* What you should do *
Among the entries below, one line contains "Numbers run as" and another contains "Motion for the". Transcribe those two lines and every line between them, exactly.

* Records to process *

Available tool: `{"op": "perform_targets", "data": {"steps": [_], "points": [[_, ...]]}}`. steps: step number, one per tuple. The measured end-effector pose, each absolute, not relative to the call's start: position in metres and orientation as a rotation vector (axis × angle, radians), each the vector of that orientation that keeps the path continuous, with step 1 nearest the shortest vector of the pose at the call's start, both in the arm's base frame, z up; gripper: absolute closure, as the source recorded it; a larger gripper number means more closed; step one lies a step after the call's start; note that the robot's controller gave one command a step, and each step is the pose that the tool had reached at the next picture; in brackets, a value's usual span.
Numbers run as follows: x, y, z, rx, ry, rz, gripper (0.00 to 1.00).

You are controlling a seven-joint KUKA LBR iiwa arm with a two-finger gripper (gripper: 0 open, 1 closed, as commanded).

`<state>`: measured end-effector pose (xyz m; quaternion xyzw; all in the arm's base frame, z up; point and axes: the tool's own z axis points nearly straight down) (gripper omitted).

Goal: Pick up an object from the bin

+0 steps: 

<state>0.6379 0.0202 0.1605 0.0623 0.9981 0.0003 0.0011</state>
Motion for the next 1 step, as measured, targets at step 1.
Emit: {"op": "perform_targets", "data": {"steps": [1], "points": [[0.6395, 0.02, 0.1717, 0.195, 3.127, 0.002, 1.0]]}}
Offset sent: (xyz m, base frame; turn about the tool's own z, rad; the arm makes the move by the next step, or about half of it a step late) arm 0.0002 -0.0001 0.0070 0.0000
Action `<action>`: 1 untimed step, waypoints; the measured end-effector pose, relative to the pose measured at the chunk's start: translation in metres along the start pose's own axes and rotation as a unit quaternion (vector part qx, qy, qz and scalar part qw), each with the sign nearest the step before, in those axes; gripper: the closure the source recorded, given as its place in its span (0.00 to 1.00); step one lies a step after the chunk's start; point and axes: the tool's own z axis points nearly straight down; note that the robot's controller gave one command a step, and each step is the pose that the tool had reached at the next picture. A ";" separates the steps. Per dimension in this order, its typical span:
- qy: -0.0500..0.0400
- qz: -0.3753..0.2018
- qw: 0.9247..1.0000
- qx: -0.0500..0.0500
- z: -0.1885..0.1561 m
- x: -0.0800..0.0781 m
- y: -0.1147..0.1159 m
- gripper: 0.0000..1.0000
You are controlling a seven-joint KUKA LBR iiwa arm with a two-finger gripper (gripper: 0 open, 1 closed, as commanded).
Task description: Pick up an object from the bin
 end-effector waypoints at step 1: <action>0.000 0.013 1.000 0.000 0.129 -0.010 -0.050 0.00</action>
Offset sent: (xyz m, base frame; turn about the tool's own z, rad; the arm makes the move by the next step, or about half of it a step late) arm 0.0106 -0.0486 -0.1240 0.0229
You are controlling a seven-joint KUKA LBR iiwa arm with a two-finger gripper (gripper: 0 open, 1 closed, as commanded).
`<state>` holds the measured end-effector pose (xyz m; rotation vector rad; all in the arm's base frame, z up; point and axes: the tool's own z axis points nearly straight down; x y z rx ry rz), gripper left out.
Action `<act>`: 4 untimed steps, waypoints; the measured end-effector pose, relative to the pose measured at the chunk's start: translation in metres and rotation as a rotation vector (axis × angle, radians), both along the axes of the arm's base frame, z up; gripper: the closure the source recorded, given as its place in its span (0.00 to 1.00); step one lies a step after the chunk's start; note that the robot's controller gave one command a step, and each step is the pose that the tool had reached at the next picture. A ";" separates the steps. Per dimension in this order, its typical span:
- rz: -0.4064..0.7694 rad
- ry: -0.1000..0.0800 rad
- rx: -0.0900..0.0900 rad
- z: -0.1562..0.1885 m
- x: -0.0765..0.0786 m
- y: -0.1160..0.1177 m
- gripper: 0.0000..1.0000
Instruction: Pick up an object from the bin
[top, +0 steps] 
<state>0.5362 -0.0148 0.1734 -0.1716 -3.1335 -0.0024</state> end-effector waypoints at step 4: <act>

* Exercise output *
Numbers run as follows: x, y, z, rx, ry, rz, gripper (0.00 to 1.00).

You are controlling a seven-joint KUKA LBR iiwa arm with a two-finger gripper (gripper: 0 open, 1 closed, as commanded).

`<state>`: measured end-effector pose (xyz m; quaternion xyzw; all in the arm's base frame, z up; point and axes: the tool's own z axis points nearly straight down) (gripper omitted).

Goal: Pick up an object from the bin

+0 steps: 

<state>0.6379 0.0202 0.1605 0.0623 0.9981 0.0003 0.0011</state>
Motion for the next 1 step, as measured, targets at step 1.

The requested output is complete.